» WHAT YOU SHOULD DO: Every line of the listing that contains the word "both" is to be copied out.

» DATA SHOWN:

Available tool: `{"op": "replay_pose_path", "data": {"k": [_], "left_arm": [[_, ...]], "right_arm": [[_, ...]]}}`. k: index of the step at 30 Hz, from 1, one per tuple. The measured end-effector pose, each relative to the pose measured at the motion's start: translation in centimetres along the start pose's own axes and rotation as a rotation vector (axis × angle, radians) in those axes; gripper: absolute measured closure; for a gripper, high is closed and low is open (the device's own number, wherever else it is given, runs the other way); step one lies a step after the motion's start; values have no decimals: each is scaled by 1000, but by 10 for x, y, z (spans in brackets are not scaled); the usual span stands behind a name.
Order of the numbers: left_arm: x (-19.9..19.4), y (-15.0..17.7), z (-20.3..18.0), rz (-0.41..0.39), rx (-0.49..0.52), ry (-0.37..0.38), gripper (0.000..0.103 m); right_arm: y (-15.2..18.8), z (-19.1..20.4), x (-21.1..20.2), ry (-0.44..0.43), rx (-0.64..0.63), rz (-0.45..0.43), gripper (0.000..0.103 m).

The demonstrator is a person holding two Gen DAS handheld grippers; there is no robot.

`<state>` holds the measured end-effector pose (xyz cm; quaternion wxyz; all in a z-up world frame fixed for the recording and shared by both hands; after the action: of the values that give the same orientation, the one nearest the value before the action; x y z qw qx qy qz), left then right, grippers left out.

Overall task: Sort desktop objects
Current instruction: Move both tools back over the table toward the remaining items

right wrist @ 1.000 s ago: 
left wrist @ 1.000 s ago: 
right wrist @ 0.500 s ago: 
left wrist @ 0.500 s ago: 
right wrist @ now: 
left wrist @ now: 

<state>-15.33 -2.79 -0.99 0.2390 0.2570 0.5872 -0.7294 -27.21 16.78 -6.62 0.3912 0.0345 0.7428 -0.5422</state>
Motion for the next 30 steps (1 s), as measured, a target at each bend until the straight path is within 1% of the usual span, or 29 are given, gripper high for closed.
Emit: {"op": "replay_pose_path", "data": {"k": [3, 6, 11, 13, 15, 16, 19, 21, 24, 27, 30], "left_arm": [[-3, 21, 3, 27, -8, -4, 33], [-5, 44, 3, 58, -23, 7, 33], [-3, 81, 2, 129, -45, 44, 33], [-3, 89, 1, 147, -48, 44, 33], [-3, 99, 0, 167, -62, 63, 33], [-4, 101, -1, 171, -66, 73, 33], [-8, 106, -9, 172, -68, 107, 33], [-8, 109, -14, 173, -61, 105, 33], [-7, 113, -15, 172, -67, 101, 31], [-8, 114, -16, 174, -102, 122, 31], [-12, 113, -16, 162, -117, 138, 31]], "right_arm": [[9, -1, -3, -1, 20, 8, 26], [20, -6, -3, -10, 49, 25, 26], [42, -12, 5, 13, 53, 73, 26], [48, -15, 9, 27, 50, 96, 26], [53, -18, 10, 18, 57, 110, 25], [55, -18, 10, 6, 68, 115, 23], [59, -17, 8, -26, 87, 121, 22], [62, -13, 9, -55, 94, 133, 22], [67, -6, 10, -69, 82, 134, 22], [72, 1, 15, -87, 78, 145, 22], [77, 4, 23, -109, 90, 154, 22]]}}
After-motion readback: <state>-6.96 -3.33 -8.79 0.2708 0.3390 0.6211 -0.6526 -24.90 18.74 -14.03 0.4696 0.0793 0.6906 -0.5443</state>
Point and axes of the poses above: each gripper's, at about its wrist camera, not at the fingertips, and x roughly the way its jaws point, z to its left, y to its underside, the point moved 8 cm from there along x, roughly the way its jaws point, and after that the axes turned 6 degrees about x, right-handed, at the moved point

» EXERCISE SOLUTION:
`<state>` holds the measured end-effector pose (xyz cm; quaternion wxyz; all in a z-up world frame fixed for the recording and shared by both hands; after the action: of the values that give the same orientation, the one nearest the value before the action; x y z qw qx qy qz), left then right, grippers left out.
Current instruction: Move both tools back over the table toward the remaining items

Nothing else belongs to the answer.